Gritos de «¡viva el Rey!» cuando Don Juan Carlos apareció por la bocana del «2» para ocupar una barrera. El Himno Nacional se mezclaba con las ovaciones y
los flashes resplandecían entre el agradecimiento de la afición por su
mayúsculo respaldo a la Tauromaquia. Acompañado por la presidenta de
Castilla-La Mancha, María Dolores de Cospedal, y el torero Andrés
Hernando, Su Majestad aguantó bajo la lluvia y no se movió de su
localidad, mientras los tendidos parecían las escaleras del Metro en
hora punta, con un trasiego de gente que buscaba el refugio de la grada.
El discurso de Don Juan Carlos en la entrega del Premio Taurino de ABC se hacía carne: «Podéis seguir contando con mi afición y mi apoyo a la Fiesta». «Gracias, Majestad», rezaba el brindis de la terna.
El primero que recibió fue el de Enrique Ponce, rey de la
elegancia. El maestro valenciano principió con suavidad la faena, todo a
media altura, para encadenar unos redondos tan lentos que aún siguen.

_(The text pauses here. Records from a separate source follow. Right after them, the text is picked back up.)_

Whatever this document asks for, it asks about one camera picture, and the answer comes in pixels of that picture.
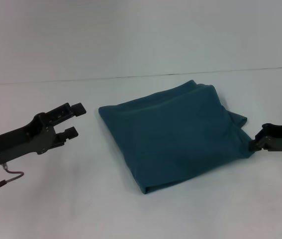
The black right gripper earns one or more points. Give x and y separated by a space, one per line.
280 139

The teal t-shirt with white print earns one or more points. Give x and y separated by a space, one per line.
175 134

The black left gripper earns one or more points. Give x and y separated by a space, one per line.
21 139

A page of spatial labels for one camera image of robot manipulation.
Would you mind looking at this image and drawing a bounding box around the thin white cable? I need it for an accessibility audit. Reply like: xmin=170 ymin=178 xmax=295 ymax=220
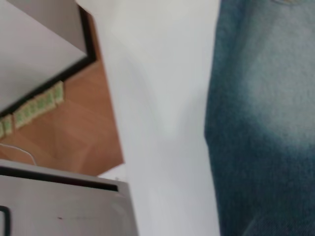
xmin=0 ymin=143 xmax=37 ymax=166

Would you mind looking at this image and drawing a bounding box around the grey robot base panel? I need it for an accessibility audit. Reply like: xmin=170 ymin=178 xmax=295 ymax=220
xmin=0 ymin=158 xmax=140 ymax=236

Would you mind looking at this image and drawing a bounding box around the blue denim shorts basketball print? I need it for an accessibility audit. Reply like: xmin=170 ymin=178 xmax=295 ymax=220
xmin=204 ymin=0 xmax=315 ymax=236

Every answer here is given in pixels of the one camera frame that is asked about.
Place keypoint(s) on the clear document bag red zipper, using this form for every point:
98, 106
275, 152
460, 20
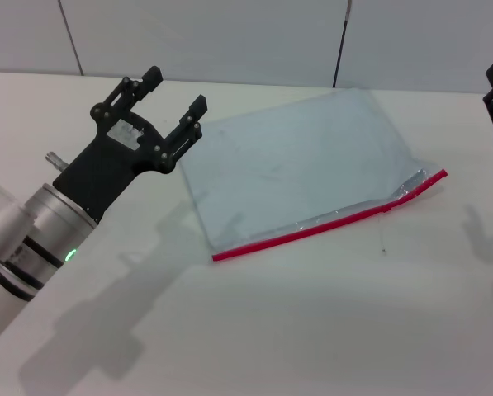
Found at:
291, 165

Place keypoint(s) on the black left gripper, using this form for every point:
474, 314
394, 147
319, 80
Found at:
105, 165

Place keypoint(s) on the silver connector plug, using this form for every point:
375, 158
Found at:
57, 161

Consiguió mantener en pie a un novillote con menos resistencia que una
torre de mantequilla en el desierto. Dos rondas maravillaron pero el
torito se pegó un volatín... Ponce se adornó entonces con variedad y prestancia hasta enviarlo al país de los flojos de pinchazo y estocada.

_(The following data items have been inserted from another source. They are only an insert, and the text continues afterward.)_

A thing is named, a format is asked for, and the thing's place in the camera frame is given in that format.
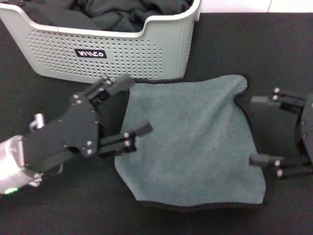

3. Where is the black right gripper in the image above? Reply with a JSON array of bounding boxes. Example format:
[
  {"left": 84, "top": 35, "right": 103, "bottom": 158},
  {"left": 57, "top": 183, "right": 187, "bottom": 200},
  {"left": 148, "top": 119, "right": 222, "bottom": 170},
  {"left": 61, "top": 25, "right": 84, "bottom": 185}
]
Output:
[{"left": 248, "top": 86, "right": 313, "bottom": 180}]

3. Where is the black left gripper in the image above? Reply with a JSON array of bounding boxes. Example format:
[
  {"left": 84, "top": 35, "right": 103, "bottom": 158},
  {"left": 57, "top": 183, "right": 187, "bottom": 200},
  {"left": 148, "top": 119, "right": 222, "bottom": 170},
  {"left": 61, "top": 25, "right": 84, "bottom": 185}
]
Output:
[{"left": 21, "top": 74, "right": 154, "bottom": 172}]

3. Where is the grey and yellow towel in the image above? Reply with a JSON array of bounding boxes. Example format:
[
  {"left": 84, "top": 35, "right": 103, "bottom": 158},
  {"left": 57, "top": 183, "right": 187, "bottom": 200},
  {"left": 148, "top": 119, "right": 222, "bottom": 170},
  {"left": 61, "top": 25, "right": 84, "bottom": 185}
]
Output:
[{"left": 113, "top": 74, "right": 267, "bottom": 213}]

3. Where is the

El más alto cuarto era otro inválido que solo el enfermero de Chiva pudo sostener. A cuentagotas, claro. ¡Vaya porquería de lote! Ponce,
con una afición para hacer un escalafón y una inteligencia superior,
dibujó derechazos de desmayo y unos naturales a cámara lenta de primor,
con unos torerísimos cambios de mano. Increíble pero cierto: el doctor
Enrique construyó una obra que parecía imposible. El milagro de hacer embestir a esa birria ante los ojos del Rey padre.
Las poncinas causaron furor y alargaron una labor en la que sonó el
aviso antes de agarrar la espada. No le importó al matador, que abrochó
con parsimonia a dos manos. Oreja de mérito bajo el agua, que no dio
tregua.
Morante quiso estirarse a la verónica con un toro que se
quedaba corto, pero con el que se recreó en un par de lances y una media
marca «La Puebla». Tras la dedicatoria sonriente a Don Juan Carlos, el sevillano comenzó por alto su descalza faena,
despojado de las zapatillas y con remates de torería antigua solo al
alcance de su muleta. Embarcó la mediocre embestida en notables
derechazos cerrados en la cadera. Y los naturales de la manera más pura,
con naturalidad, con esa sencillez innata, sin ser faena redonda ni
honda. No había material para ello. Si no pincha, le piden la oreja...
Pero pinchó y la cosa quedó en silencio. Si se la cortó al más
aparentito quinto: iba y venía, pero se sostenía con alfileres, como
toda la corridita de Zalduendo -tan falta de fuerza y casta, tan justa
de todo en general pese a su nobleza-, propiedad del magnate mexicano
Alberto Baillères. El genio de la FIT anduvo muy por encima del toro de
la FIT, queriendo y regustándose en muletazos de clase. Con la miel en
los labios se quedó el personal, que no llenó la plaza pese al reclamo
de tres figuras en el L aniversario de La Muralla.
El tercero fue el de más lucida apariencia de la primera
parte. Y con muchas más cualidades de triunfo que sus dos hermanos.
Manzanares, con su vestido de luto en memoria del padre, toreó sin
torear. Ni halló el ritmo ni el acople, como si se hubiera esfumado
incluso esa manera de componer tan suya. Ni bonita fue la hora final,
pero la media estocada tuvo efecto y le concedieron una oreja de pueblo.
El sexto se movió con su raza geniuda, y el alicantino trazó alguna
serie potable, pero sin acabar de encontrarse. La fulminante media le
puso en sus manos otro trofeo y una puerta grande de risa.
La mayor ovación fue para Don Juan Carlos, que presenció el milagro de una real faena de Ponce en esta tradicional y lluviosa Corrida de Primavera. «¡Viva el Rey!», exclamaban a su salida. Gracias, Majestad.